--- SOURCE DATA ---
****

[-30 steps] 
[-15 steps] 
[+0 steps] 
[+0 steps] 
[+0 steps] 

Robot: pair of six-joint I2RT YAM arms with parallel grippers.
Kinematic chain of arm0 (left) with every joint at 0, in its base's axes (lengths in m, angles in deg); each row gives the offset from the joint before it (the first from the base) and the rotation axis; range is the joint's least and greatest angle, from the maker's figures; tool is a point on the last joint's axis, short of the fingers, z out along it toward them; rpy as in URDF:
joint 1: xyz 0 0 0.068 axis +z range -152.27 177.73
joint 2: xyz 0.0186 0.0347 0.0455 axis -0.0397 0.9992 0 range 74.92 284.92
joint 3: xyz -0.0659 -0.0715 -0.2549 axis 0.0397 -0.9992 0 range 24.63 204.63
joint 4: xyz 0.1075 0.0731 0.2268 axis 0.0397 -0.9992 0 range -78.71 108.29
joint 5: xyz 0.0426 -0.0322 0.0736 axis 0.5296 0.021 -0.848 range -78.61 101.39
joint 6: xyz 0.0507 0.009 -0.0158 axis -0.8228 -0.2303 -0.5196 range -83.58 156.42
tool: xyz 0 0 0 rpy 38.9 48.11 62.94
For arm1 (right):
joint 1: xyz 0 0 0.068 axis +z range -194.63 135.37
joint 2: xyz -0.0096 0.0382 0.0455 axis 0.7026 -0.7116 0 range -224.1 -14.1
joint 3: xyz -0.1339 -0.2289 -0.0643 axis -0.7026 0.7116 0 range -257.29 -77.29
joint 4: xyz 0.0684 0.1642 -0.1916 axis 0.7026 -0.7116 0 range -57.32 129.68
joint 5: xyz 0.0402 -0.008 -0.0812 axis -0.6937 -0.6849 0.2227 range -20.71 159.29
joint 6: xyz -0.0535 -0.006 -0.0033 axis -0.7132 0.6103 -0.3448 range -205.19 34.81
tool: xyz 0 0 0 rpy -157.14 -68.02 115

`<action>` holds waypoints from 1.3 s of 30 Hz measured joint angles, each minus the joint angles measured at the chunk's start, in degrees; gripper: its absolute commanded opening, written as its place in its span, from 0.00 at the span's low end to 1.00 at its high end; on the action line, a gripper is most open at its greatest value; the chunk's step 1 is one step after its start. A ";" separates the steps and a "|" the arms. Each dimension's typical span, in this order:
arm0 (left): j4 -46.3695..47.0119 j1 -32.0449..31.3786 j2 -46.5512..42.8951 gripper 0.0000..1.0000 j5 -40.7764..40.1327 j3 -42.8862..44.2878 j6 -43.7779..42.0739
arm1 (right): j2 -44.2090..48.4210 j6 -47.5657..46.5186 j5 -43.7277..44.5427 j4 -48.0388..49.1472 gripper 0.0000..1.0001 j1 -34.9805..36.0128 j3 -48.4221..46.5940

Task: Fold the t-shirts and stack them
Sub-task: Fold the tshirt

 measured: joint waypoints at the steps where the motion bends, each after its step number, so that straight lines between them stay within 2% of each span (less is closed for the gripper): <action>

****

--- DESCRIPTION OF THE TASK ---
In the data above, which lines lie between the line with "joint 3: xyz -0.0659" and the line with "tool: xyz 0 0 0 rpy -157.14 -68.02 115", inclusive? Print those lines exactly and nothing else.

--- ANSWER SPACE ---
joint 3: xyz -0.0659 -0.0715 -0.2549 axis 0.0397 -0.9992 0 range 24.63 204.63
joint 4: xyz 0.1075 0.0731 0.2268 axis 0.0397 -0.9992 0 range -78.71 108.29
joint 5: xyz 0.0426 -0.0322 0.0736 axis 0.5296 0.021 -0.848 range -78.61 101.39
joint 6: xyz 0.0507 0.009 -0.0158 axis -0.8228 -0.2303 -0.5196 range -83.58 156.42
tool: xyz 0 0 0 rpy 38.9 48.11 62.94
For arm1 (right):
joint 1: xyz 0 0 0.068 axis +z range -194.63 135.37
joint 2: xyz -0.0096 0.0382 0.0455 axis 0.7026 -0.7116 0 range -224.1 -14.1
joint 3: xyz -0.1339 -0.2289 -0.0643 axis -0.7026 0.7116 0 range -257.29 -77.29
joint 4: xyz 0.0684 0.1642 -0.1916 axis 0.7026 -0.7116 0 range -57.32 129.68
joint 5: xyz 0.0402 -0.008 -0.0812 axis -0.6937 -0.6849 0.2227 range -20.71 159.29
joint 6: xyz -0.0535 -0.006 -0.0033 axis -0.7132 0.6103 -0.3448 range -205.19 34.81
tool: xyz 0 0 0 rpy -157.14 -68.02 115

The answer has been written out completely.